An immersive interactive experience of contemporary aboriginal
dance at the Gallery of First Australians
Dr. Stephen Barrass
CSIRO-MIS, Interactive Modelling & Visualisation Systems
Tuesday 17 April at 11am
Abstract
I will describe the concept and realisation of a walk-through
experience of Aboriginal dance in the Welcome area of the Gallery
of First Australians (GFA) at the new National Museum of Australia
(NMA) which opened on March 11. The experience is an immersive
multimedia environment with a perceptual user interface that extracts
footstep features in real-time from 32 square metres of vibration
sensitive carpet. Six network sychronised PC workstations process
the footstep features and render the interactive 3d graphics and
surround sound effects over six data projectors and thirty speakers
mounted in the gallery.
The experience is based on a cycle of six dances that reflect
cultures from different parts of the country - a men's dance,
a women's dance, a fishing dance, a drumming dance, a rainbow
serpent story, and an urban dance.
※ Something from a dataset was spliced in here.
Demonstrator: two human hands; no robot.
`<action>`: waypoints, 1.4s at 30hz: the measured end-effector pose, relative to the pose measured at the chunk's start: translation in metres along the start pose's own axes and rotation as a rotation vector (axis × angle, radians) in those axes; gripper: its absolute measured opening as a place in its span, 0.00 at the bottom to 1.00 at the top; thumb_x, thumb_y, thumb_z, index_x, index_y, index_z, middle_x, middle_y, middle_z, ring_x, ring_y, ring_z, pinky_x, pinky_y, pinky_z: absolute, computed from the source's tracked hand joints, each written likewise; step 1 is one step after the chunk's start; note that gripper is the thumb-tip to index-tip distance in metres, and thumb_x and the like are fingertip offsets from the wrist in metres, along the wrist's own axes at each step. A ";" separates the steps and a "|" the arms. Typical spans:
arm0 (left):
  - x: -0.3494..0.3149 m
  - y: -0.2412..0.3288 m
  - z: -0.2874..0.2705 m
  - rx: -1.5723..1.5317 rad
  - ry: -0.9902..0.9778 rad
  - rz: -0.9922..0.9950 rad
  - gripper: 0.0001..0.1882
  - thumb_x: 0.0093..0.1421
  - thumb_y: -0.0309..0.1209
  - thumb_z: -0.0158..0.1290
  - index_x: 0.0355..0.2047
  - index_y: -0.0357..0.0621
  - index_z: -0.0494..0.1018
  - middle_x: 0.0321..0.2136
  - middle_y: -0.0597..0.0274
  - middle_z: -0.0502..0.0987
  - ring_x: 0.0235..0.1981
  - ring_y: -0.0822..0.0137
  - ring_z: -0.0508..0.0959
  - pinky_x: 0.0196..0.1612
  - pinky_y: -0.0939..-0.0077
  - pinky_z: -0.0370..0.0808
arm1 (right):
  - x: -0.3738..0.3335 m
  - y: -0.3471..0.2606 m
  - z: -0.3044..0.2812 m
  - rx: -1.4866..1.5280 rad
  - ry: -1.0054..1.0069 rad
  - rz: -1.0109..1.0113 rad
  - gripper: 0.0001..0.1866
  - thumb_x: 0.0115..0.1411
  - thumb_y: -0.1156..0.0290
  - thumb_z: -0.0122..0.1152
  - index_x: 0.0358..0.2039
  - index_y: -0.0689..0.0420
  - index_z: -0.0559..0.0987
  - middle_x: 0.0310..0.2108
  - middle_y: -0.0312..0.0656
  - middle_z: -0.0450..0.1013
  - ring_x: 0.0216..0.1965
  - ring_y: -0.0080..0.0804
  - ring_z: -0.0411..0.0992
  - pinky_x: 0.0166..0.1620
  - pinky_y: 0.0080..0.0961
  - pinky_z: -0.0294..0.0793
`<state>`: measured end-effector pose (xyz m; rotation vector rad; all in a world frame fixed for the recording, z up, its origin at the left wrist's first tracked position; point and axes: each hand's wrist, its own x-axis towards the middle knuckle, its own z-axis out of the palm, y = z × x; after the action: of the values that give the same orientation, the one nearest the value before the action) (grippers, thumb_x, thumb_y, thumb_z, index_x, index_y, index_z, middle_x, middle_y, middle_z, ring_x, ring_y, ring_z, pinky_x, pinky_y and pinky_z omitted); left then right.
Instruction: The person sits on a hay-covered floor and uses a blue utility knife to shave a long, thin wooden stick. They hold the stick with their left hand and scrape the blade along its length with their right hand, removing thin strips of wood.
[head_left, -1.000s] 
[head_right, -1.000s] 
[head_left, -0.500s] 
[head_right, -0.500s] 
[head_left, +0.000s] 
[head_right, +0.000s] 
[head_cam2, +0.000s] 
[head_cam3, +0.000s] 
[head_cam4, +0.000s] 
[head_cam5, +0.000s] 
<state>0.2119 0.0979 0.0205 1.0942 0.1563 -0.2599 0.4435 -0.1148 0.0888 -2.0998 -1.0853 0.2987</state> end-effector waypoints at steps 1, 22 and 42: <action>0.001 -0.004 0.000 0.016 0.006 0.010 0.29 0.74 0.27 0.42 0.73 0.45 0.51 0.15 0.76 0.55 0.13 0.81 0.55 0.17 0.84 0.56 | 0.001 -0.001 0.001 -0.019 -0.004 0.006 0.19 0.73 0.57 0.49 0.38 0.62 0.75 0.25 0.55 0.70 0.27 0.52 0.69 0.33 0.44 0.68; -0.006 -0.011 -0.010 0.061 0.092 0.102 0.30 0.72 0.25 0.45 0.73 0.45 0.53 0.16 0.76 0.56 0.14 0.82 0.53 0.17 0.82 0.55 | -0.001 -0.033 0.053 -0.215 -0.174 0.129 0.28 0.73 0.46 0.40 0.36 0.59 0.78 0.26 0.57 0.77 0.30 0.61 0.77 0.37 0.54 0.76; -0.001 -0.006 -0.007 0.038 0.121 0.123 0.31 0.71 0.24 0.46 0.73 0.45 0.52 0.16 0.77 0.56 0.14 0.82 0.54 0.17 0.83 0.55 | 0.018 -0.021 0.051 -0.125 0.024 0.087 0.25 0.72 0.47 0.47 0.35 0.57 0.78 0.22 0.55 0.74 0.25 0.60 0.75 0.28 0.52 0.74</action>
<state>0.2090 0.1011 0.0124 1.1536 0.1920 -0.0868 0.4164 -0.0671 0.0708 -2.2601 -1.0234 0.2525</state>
The six dancers are projected
life-size onto the walls of the gallery - three on each side.
Images from the GFA collection of paintings by aboriginal children
are integrated with the dance and music. The image of a snake
sculpture from the GFA collections circles the room in the period
between dances.
I will present the design and outline of the system, experiences
gained in developing the software and producing the media, and
observations of visitor responses to the installation.
Short resume
I am a reseacher in the IMVS group at the CSIRO
CMIS in Canberra where I focus on the design
of interaction and the use of sound in Virtual Environment interfaces.
I just completed a 1 year fully funded project for the National
Museum of Australia. Other current projects include an immersive
3d sound design studio in collaboration with an engineering honours
student and the ANU computer science department, and work on the
automatic synthesis of material sounds in collaborative haptics
using MPEG4. I have spent 18 months as a post-doc in the Virtual
Environments group at the German National IT research institute
(GMD) in Bonn where I worked on sonification of multidimensional
oil and gas well-logs on the Responsive Workbench, and immersive
interfaces for stories, music and games in the Cyberstage. Prior
to that I worked in the DMIS group where I proposed and
developed an MPEG audio navigation tool using signal processing
and segmentation algorithms in the compressed domain which has
continued to be developed in that group over the past four years.
I am on the Board of the International Community for Auditory
Display ICAD www.icad.org. I
have a Phd. in Information Technology from the ANU in 1996 on
the topic of Auditory Information Design and a Bach Elec Eng (hons)
from UNSW in 1987 on the topic Computer Generated Holograms.